Instructions for the task: Please copy each line from the entries that contains the string "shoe".

Records excerpted from a collection
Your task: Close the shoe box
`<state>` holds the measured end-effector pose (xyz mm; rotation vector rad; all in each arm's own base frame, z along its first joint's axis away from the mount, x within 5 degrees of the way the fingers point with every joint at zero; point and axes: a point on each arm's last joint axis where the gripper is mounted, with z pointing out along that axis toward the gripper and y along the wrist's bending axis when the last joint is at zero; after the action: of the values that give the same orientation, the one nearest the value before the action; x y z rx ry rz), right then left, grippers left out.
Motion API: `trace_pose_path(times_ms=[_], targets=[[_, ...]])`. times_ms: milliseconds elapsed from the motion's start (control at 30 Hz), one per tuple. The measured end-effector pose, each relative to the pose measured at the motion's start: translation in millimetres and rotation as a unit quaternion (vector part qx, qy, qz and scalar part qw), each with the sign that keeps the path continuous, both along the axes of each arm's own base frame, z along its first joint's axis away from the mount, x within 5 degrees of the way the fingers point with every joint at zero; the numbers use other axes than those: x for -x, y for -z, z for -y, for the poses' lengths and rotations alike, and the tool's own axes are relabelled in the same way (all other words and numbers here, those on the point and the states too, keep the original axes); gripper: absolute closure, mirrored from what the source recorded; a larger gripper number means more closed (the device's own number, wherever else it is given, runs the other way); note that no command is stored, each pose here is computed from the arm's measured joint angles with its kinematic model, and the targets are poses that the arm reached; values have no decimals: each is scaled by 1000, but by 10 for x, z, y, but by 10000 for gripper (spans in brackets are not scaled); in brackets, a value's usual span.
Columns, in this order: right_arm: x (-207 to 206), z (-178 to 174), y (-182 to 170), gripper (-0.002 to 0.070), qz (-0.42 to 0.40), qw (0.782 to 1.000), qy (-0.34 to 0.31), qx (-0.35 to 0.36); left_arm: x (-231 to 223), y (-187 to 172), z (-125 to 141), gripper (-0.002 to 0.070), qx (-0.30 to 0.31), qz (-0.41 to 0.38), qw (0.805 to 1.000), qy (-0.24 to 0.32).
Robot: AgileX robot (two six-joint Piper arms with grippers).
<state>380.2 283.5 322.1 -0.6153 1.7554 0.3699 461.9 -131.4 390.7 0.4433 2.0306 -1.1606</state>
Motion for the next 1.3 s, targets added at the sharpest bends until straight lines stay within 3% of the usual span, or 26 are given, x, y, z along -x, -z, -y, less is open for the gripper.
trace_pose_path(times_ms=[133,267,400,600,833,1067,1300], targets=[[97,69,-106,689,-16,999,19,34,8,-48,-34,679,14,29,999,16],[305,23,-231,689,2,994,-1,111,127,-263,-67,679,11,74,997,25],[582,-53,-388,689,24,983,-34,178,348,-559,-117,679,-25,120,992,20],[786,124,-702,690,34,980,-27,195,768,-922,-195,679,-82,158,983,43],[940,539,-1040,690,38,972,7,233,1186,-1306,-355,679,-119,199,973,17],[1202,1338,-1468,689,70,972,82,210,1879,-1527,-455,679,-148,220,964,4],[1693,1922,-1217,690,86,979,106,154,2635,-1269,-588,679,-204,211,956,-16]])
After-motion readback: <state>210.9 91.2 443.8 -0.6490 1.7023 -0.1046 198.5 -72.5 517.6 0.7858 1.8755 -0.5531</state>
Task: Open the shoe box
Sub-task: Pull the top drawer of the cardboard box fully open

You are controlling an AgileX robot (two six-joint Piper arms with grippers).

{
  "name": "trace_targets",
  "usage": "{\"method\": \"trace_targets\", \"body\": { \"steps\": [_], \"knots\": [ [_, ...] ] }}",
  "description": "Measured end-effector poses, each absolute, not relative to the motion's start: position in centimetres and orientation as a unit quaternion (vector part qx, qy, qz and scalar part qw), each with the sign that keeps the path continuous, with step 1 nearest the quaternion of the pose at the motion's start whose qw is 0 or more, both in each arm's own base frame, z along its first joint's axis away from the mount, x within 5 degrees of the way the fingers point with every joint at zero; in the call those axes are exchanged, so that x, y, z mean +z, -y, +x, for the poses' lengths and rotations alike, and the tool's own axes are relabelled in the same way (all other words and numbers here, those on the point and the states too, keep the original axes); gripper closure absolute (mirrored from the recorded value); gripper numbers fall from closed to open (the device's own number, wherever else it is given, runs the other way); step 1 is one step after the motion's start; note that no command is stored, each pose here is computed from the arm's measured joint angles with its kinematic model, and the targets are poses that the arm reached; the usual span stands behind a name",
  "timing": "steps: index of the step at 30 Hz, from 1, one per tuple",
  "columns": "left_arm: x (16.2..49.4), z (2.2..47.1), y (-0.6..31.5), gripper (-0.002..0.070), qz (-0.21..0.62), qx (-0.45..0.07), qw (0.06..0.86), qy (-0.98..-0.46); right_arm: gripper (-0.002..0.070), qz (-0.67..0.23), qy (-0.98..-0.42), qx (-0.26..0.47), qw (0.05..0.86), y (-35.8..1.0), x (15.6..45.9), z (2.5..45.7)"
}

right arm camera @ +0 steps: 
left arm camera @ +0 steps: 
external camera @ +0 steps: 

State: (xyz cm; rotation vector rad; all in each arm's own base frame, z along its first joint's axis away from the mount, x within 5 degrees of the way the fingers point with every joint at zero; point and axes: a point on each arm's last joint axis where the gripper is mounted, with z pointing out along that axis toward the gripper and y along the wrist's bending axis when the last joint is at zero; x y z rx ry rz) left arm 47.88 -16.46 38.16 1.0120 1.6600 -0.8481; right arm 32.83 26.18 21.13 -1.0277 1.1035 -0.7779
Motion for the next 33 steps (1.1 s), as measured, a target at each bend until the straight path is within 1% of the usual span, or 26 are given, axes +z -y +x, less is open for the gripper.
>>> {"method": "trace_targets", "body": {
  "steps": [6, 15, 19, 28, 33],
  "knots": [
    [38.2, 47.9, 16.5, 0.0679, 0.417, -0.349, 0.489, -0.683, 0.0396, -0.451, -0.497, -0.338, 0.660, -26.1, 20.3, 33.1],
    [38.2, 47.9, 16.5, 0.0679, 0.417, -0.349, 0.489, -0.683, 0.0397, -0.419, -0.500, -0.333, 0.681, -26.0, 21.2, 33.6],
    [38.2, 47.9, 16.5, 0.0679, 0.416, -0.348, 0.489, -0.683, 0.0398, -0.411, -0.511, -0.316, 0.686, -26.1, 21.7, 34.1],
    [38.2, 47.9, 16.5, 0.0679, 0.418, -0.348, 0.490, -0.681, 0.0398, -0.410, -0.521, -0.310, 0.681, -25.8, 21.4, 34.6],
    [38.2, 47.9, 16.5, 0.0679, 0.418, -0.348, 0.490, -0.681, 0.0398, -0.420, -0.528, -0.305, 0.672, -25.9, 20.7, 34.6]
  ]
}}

Written answer:
Your task: Close the shoe box
Task: Open the shoe box

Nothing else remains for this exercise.